Check the material that follows and say how many lines include the string "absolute", giving the number alone.

****************************************

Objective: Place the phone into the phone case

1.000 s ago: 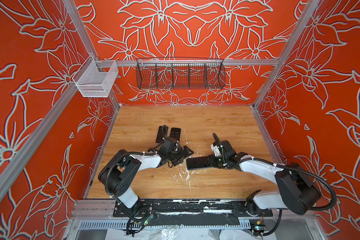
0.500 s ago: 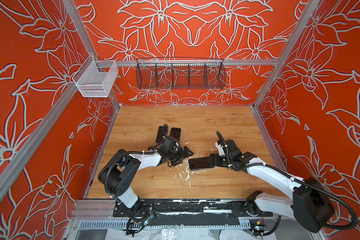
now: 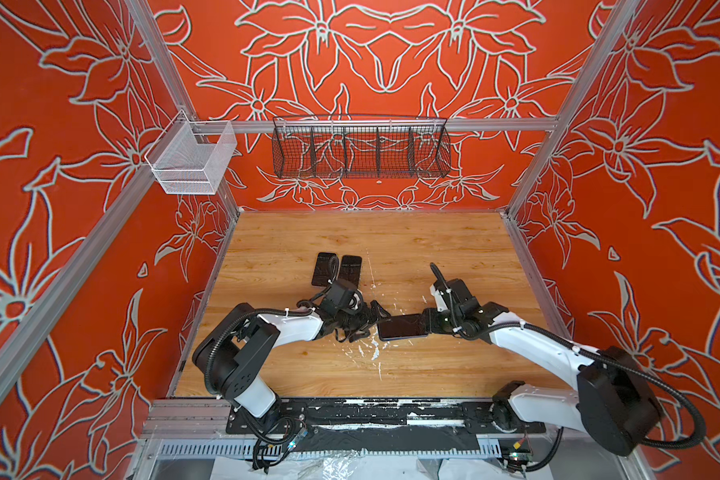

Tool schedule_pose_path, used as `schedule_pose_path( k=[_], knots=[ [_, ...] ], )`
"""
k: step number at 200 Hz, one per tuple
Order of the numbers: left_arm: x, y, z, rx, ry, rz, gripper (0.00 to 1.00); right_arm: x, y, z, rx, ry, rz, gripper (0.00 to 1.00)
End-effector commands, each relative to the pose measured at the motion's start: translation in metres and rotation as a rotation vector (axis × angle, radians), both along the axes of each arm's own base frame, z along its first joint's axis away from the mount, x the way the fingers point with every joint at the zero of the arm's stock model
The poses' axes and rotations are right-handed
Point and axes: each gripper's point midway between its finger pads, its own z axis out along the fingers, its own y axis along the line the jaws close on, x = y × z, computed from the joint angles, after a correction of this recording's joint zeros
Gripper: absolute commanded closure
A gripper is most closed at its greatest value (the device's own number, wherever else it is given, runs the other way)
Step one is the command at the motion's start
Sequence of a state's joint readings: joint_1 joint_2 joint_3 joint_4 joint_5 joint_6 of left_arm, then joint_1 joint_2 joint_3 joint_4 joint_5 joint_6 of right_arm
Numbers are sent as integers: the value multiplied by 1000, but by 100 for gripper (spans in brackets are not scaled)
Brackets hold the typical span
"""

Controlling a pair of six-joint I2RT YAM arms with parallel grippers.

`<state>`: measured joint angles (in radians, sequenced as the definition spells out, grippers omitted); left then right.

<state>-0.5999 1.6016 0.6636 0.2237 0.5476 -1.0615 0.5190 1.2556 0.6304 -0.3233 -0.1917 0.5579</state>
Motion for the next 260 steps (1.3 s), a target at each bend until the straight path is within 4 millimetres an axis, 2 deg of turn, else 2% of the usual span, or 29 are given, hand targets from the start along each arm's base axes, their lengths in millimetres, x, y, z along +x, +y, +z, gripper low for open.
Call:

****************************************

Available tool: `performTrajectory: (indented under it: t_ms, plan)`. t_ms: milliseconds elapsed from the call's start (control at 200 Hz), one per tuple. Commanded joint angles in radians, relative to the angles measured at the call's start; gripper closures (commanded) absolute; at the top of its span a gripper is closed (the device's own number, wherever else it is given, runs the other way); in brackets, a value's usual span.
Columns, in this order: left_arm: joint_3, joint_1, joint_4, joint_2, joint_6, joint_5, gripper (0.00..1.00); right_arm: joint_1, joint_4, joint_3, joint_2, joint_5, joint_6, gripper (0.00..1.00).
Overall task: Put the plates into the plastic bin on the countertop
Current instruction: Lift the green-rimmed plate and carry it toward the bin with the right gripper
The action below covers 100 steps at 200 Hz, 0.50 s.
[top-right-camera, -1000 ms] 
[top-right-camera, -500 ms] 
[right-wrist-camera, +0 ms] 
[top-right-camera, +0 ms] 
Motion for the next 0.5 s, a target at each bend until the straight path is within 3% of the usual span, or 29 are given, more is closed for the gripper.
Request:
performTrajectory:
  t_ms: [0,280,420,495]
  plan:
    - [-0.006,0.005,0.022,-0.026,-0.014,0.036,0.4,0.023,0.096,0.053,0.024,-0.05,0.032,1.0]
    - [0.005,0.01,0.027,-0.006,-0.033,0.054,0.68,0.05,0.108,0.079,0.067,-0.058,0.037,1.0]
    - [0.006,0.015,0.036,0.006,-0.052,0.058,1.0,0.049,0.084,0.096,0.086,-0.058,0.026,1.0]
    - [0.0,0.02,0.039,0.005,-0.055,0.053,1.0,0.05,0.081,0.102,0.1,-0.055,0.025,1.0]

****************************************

# [Solution for this exercise]
2